> _Problem requirements_:
Nothing but the data below, returned exactly, should appear in the answer.

> _Exercise data_:
►
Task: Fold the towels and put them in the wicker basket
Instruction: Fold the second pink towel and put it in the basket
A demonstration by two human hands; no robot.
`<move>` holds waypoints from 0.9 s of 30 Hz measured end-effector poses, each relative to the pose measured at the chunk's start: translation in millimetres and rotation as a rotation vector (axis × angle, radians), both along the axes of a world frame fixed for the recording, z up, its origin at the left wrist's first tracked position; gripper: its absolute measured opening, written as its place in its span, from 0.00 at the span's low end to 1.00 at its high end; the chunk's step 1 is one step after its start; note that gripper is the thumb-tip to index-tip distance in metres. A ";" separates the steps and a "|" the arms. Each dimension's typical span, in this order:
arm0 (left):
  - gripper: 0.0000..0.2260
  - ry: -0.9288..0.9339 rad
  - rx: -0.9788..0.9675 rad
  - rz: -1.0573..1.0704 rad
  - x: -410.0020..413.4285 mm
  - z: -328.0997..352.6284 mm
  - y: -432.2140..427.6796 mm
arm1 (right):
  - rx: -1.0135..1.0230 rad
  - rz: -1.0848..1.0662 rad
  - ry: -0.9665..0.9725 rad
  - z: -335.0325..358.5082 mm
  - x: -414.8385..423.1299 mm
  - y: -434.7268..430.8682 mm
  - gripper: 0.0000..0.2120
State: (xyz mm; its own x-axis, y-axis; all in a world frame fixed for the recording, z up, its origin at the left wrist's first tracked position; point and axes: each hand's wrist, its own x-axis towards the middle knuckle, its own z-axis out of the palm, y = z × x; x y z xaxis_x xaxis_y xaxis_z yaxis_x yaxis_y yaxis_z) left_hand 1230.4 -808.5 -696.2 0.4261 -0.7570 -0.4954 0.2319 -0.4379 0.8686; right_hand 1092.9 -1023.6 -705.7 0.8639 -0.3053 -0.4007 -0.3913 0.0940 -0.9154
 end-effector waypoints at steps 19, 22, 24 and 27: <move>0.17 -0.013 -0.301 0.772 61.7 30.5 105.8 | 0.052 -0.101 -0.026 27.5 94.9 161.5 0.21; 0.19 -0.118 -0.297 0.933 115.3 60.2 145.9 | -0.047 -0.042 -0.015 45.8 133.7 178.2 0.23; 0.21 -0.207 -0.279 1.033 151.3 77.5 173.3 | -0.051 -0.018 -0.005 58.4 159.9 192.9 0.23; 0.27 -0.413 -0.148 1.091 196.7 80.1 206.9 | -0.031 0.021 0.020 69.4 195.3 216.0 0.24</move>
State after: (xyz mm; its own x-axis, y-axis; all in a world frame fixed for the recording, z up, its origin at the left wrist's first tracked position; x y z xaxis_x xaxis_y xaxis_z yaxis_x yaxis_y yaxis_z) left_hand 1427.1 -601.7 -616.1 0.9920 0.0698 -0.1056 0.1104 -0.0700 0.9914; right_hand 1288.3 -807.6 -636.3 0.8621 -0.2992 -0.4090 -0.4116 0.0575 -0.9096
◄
> _Answer box_:
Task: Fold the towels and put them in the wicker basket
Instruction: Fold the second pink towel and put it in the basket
A demonstration by two human hands; no robot.
`<move>` holds waypoints from 0.9 s of 30 Hz measured end-effector poses, each relative to the pose measured at the chunk's start: translation in millimetres and rotation as a rotation vector (axis × angle, radians), both along the axes of a world frame fixed for the recording, z up, its origin at the left wrist's first tracked position; gripper: its absolute measured opening, written as its place in its span, from 0.00 at the span's low end to 1.00 at its high end; the chunk's step 1 is one step after its start; note that gripper is the thumb-tip to index-tip distance in metres. A ";" separates the steps and a "|" the arms. Each dimension's typical span, in this order:
arm0 (left):
  - gripper: 0.0000..0.2260
  - ry: -0.9288..0.9339 rad
  - rx: -0.9788..0.9675 rad
  - rz: -1.0573..1.0704 rad
  - x: -410.0020..413.4285 mm
  - z: -328.0997..352.6284 mm
  - y: -432.2140..427.6796 mm
arm1 (right):
  - rx: -1.0135..1.0230 rad
  - rz: -1.0848..1.0662 rad
  - ry: -0.9665..0.9725 rad
  - z: -335.0325..358.5082 mm
  - x: -414.8385..423.1299 mm
  - y: -434.7268..430.8682 mm
  - gripper: 0.0000..0.2120
State: (xyz mm; its own x-axis, y-axis; all in a world frame fixed for the recording, z up, its origin at the left wrist's first tracked position; point and axes: each hand's wrist, its own x-axis towards the middle knuckle, its own z-axis out of the palm, y = z × x; x y z xaxis_x xaxis_y xaxis_z yaxis_x yaxis_y yaxis_z) left_hand 1230.4 -808.5 -696.2 0.4261 -0.7570 -0.4954 0.2319 -0.4379 0.8686; right_hand 1092.9 -1023.6 -705.7 0.8639 -0.3053 -0.4007 -0.3913 0.0940 -0.9154
 end-effector waypoints at steps 19, 22, 24 and 27: <move>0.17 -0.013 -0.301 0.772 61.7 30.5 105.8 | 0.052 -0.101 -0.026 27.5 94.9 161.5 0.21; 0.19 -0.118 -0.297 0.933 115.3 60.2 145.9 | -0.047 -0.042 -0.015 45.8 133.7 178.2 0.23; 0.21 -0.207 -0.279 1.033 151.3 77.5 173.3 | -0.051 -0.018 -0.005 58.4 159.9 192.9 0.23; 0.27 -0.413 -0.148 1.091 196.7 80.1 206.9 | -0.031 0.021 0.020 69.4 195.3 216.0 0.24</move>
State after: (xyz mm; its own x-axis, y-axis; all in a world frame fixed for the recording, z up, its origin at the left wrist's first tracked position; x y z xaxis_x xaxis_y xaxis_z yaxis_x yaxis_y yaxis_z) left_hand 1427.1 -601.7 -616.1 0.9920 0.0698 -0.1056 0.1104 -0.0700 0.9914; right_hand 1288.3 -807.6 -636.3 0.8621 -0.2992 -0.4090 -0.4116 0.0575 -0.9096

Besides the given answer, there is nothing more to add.